The main feature of the Atlas is that it has several images of the same subject. They range from paintings, drawings, engravings and casts from before the advent of photography up to digital photographs taken on specially conducted surveys. These were carried out not only to partly obviate the inevitable relativism and subjectivism characterising almost all two-dimensional reproductions of three-dimensional plastic works and especially of architectural spaces. They were also a way of ordering the survey material into a historical sequence that narrates the history of the use of the object, its iconographic tradition and, equally importantly, that of its state of conservation, at least over the 150 years since the invention and circulation of the camera. In short, the underlying conviction is that only through a wide selection of photographs can the original uniqueness of the subject be evoked.

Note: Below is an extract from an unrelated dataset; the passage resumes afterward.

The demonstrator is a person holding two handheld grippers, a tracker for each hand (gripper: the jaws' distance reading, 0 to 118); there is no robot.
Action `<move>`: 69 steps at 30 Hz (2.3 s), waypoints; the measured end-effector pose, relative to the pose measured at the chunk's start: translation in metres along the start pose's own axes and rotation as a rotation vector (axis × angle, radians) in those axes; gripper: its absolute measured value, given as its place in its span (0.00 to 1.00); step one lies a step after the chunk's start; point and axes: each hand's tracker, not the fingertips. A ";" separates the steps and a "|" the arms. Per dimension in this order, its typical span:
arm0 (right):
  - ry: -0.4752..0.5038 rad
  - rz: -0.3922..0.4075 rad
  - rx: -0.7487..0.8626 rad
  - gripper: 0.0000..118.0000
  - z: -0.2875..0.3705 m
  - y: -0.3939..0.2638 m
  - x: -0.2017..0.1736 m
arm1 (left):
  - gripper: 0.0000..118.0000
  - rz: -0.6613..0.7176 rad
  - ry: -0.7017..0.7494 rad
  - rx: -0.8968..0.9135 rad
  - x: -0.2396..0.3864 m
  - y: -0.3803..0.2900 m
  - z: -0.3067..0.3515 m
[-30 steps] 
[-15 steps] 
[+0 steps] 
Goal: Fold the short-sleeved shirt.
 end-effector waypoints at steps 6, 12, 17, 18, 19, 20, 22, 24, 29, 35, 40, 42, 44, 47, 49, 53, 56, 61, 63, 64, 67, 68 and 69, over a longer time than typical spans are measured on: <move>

In addition to the images already held in the Fondazione Giorgio Cini photographic archives (the original core of this catalogue), the Atlas brings together photos from various local, national and international archives, including those of the Soprintendenze, the Venice Civic Museum and universities. The archives that have until now supported the work are the Böhm Archive, Save Venice and the Venetian Soprintendenze. A copy of the photographic archive of Anne Markham Schulz and Mario Polesel (Fotoflash) has also been acquired.
Lastly, a photographic campaign on the works of Tullio Lombardo was conducted by the students in an ESF course taught by Alessandra Chemollo at the IUAV in the 2006-2007 academic year.
It is the hope of the Fondazione Cini, patron and host of the Lombardo Committee, that making available the huge quantity of information in this photographic archive will encourage a return to studies and mark further interest in the work of the great Venetian sculptors.